ACTIVITY - For this exercise, return all the data exactly as it stands.
── THE DATA
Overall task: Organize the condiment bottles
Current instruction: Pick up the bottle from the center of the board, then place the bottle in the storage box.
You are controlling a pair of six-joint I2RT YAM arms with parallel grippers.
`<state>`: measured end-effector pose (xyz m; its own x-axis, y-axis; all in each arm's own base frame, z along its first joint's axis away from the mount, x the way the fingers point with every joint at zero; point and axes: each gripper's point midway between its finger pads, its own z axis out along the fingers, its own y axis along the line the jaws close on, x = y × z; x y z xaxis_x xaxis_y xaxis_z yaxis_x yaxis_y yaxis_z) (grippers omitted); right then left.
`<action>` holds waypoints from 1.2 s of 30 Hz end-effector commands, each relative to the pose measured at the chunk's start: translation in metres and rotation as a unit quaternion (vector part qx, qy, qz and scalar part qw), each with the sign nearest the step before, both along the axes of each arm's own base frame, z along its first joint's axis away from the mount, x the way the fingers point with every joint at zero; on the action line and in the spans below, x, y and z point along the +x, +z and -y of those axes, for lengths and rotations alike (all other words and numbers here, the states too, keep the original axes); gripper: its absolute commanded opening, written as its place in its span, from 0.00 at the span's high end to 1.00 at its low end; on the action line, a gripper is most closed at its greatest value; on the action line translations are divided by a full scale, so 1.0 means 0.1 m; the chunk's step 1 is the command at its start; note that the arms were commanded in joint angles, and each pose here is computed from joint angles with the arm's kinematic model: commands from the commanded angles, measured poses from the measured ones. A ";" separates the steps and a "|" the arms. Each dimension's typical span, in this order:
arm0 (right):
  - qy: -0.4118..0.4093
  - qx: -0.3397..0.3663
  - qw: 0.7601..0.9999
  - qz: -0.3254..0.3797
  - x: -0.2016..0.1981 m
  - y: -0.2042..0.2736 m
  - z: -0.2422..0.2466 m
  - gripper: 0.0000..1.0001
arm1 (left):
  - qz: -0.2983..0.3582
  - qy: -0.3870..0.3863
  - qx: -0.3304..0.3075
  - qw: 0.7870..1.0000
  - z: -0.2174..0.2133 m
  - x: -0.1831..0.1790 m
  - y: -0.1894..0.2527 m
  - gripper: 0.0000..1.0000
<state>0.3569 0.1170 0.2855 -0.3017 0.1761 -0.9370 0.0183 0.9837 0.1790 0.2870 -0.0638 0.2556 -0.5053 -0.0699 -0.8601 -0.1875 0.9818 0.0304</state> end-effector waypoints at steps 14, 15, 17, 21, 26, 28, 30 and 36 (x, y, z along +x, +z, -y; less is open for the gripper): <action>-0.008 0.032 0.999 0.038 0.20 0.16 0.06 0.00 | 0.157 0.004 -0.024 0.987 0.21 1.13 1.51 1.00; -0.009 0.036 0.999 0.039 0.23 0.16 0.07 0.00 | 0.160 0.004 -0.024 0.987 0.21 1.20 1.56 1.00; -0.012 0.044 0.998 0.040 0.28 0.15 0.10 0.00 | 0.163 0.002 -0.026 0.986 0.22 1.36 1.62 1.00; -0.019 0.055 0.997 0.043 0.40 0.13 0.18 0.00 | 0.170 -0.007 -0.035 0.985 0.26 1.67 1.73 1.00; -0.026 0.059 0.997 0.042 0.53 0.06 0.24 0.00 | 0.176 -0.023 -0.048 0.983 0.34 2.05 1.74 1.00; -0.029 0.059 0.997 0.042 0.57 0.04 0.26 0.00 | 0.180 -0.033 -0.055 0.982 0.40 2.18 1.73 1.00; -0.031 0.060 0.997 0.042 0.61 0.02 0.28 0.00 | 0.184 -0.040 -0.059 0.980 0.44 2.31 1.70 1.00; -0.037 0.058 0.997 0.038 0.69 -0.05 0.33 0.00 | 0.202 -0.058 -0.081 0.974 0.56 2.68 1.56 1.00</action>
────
ANSWER SECTION -
Overall task: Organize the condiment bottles
Current instruction: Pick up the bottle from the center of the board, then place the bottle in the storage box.
You are controlling a pair of six-joint I2RT YAM arms with parallel grippers.
`<state>`: measured end-effector pose (xyz m; its own x-axis, y-axis; all in each arm's own base frame, z along its first joint's axis away from the mount, x the way the fingers point with every joint at zero; point and axes: each gripper's point midway between its finger pads, its own z axis out along the fingers, its own y axis along the line the jaws close on, x = y × z; x y z xaxis_x xaxis_y xaxis_z yaxis_x yaxis_y yaxis_z) (grippers omitted); right then left.
`<action>` holds waypoints from 1.2 s of 30 Hz end-effector commands, each relative to the pose measured at the chunk's start: translation in metres and rotation as a unit quaternion (vector part qx, qy, qz and scalar part qw), each with the sign nearest the step before, both along the axes of each arm's own base frame, z along its first joint's axis away from the mount, x the way the fingers point with every joint at zero; on the action line and in the spans below, x, y and z point along the +x, +z and -y of those axes, for lengths and rotations alike (all other words and numbers here, the states too, keep the original axes); gripper: its absolute commanded opening, written as its place in its span, from 0.00 at the span's high end to 1.00 at its low end; on the action line, a gripper is most closed at its greatest value; on the action line translations are divided by a full scale, so 1.0 means 0.1 m; the chunk's step 1 is the command at its start; note that the arms were commanded in joint angles, and each pose here is computed from joint angles with the arm's kinematic model: commands from the commanded angles, measured poses from the measured ones. A ";" separates the steps and a "|" the arms. Each dimension's typical span, in this order:
arm0 (right):
  - qy: -0.4118..0.4093
  - qx: -0.3397..0.3663
  - qw: 0.7601..0.9999
  - qz: -0.3254..0.3797
  - x: -0.2016..0.1981 m
  - y: -0.2042..0.2736 m
  - z: -0.2422..0.2466 m
  - gripper: 0.0000..1.0001
arm1 (left):
  - qz: -0.2983..0.3582
  - qy: -0.3870..0.3863
  - qx: -0.3304..0.3075
  - qw: 0.7870..1.0000
  - z: -0.2174..0.2133 m
  - x: -0.1831..0.1790 m
  - y: -0.1894..0.2527 m
  - gripper: 0.0000..1.0000
<state>0.3569 0.1170 0.2855 -0.3017 0.1761 -0.9370 0.0183 0.9837 0.1790 0.2870 -0.0638 0.2556 -0.5053 -0.0699 -0.8601 -0.1875 0.9818 0.0304</state> end-effector waypoints at steps 14, 15, 17, 21, 26, 28, 30 and 36 (x, y, z along +x, +z, -y; less is open for the gripper): <action>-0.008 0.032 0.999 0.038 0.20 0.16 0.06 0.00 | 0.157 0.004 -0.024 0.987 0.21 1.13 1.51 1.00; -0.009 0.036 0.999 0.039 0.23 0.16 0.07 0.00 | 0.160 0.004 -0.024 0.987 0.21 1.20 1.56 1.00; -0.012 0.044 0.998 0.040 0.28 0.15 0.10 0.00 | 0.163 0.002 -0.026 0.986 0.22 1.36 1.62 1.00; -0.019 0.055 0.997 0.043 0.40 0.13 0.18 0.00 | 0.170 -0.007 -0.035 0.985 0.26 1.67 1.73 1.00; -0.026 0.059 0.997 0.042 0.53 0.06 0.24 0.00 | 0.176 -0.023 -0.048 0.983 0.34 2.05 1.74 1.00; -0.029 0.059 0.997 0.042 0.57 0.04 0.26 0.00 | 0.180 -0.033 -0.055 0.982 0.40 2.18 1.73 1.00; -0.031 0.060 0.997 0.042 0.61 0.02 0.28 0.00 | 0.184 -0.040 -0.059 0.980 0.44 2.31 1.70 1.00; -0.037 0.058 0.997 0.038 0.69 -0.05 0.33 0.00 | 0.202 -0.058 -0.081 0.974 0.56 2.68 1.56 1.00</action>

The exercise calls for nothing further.